This has happened quite a few times actually. Big accounts that upvote my content on Steem will often not do the same elsewhere after the fact, which is fine.
However, there's a lot to be said on this topic. For one, it shows the power of open-source tech and how forking code is actually an expansion of value.
I'd also like to point out that even though Steem is fully centrally controlled that doesn't mean it's going to fail. Decentralized leadership can't really compete with strong centralized leadership. The only problem with centralization is that it often becomes corrupt, which is why we're all here in the first place. If centralized power structures had never become the top-heavy cesspools that they are today blockchain would be completely pointless.
Many people think Steem is doomed to fail no matter what.
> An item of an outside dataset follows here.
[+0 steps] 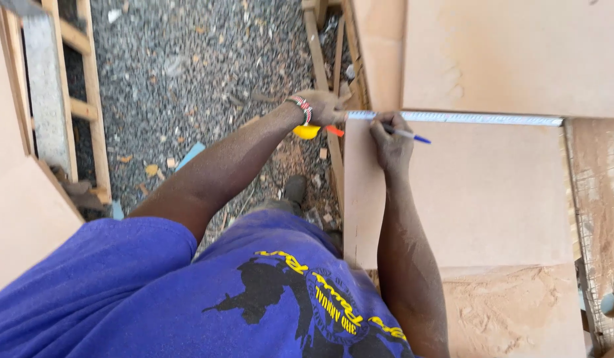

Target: Measuring, marking, and cutting wooden boards using a tape measure, pen, and circular saw in a workshop setting.

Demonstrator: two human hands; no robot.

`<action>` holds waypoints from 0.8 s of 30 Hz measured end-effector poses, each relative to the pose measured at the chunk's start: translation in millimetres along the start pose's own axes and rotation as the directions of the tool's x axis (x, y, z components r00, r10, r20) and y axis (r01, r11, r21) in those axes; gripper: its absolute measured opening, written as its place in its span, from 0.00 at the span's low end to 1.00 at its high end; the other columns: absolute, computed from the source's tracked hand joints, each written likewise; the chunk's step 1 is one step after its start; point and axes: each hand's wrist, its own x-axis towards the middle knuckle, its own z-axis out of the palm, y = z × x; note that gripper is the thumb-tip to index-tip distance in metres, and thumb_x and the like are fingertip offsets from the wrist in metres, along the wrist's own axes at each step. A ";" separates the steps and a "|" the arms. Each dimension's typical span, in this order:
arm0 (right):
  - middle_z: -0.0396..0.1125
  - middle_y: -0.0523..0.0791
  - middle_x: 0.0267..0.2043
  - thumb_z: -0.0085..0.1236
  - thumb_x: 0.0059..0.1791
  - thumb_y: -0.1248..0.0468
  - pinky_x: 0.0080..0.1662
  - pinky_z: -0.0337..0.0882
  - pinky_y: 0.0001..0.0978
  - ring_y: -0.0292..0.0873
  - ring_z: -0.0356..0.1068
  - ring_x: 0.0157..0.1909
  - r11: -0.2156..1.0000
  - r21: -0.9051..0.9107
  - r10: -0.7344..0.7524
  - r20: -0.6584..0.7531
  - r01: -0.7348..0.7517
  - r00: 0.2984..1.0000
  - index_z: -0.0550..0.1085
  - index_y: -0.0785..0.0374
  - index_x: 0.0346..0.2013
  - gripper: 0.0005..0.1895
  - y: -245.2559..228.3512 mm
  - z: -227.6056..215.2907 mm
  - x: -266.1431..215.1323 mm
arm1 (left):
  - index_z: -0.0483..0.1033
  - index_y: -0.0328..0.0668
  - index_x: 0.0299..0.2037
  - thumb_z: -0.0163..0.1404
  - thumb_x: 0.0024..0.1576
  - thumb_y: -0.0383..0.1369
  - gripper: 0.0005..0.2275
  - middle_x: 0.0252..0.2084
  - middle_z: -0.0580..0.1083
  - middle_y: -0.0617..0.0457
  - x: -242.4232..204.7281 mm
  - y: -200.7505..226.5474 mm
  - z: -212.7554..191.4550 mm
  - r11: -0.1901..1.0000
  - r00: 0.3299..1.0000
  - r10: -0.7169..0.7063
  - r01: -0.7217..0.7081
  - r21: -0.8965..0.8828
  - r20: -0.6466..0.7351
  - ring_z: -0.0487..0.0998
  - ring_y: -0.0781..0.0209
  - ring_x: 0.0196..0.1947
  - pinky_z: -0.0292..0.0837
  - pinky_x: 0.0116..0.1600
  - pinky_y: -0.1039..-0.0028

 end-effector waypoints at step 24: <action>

Well, what about every other centralized system out there? How many websites pay people to blog? How many websites pay their users to ________? Just because Steem is centralized doesn't mean it won't succeed, especially over the next 10 years.
Any cool dapp Hive builds, Steem can clone with relative ease, and vice versa. Whether we like it or not, we are linked at the hip, and we shouldn't be so cynical of our sister chain. Our fates may very well be linked. There is no competition in the open-source economy. The only thing that can bring a network down is its own incompetence, irrelevance, or greed.
That being explained you all know where I actually stand on this issue.